### What is expected
Look for the word "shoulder" in the material below. Copy each line that has it.

### Data provided
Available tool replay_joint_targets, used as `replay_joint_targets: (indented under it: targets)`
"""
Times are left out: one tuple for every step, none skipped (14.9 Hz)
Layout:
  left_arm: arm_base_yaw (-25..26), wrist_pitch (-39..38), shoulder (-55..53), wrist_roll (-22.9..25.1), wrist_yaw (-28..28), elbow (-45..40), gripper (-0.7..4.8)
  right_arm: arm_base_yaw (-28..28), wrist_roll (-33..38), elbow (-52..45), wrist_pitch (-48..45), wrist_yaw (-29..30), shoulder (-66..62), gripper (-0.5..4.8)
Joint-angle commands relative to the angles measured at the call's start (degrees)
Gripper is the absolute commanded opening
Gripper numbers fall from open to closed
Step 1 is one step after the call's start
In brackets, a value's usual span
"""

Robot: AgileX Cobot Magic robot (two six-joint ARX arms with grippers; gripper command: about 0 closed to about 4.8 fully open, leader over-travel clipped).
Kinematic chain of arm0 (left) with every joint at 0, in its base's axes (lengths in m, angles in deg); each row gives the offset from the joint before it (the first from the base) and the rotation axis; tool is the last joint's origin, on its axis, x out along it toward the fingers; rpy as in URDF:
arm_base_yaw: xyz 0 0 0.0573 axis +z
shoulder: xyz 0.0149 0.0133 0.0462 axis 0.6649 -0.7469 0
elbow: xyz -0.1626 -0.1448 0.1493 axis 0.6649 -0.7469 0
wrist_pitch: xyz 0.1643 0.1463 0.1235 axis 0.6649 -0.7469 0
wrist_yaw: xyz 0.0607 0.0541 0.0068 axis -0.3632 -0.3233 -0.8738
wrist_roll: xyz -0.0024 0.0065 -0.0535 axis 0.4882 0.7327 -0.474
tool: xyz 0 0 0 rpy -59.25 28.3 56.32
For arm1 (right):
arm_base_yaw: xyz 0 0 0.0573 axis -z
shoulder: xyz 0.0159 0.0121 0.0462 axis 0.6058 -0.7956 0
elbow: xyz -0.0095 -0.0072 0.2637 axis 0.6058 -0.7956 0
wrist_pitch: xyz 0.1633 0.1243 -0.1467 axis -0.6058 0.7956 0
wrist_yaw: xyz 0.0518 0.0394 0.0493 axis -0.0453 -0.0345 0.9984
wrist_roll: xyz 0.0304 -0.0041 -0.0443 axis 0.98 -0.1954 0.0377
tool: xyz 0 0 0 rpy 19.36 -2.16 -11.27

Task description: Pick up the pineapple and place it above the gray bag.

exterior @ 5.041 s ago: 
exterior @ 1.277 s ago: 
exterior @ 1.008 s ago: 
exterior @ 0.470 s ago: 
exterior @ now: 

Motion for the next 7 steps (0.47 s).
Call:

### Response
  left_arm: arm_base_yaw (-25..26), wrist_pitch (-39..38), shoulder (-55..53), wrist_roll (-22.9..25.1), wrist_yaw (-28..28), elbow (-45..40), gripper (-0.7..4.8)
  right_arm: arm_base_yaw (-28..28), wrist_roll (-33..38), elbow (-52..45), wrist_pitch (-48..45), wrist_yaw (-29..30), shoulder (-66..62), gripper (-0.5..4.8)
shoulder: xyz 0.0149 0.0133 0.0462 axis 0.6649 -0.7469 0
shoulder: xyz 0.0159 0.0121 0.0462 axis 0.6058 -0.7956 0

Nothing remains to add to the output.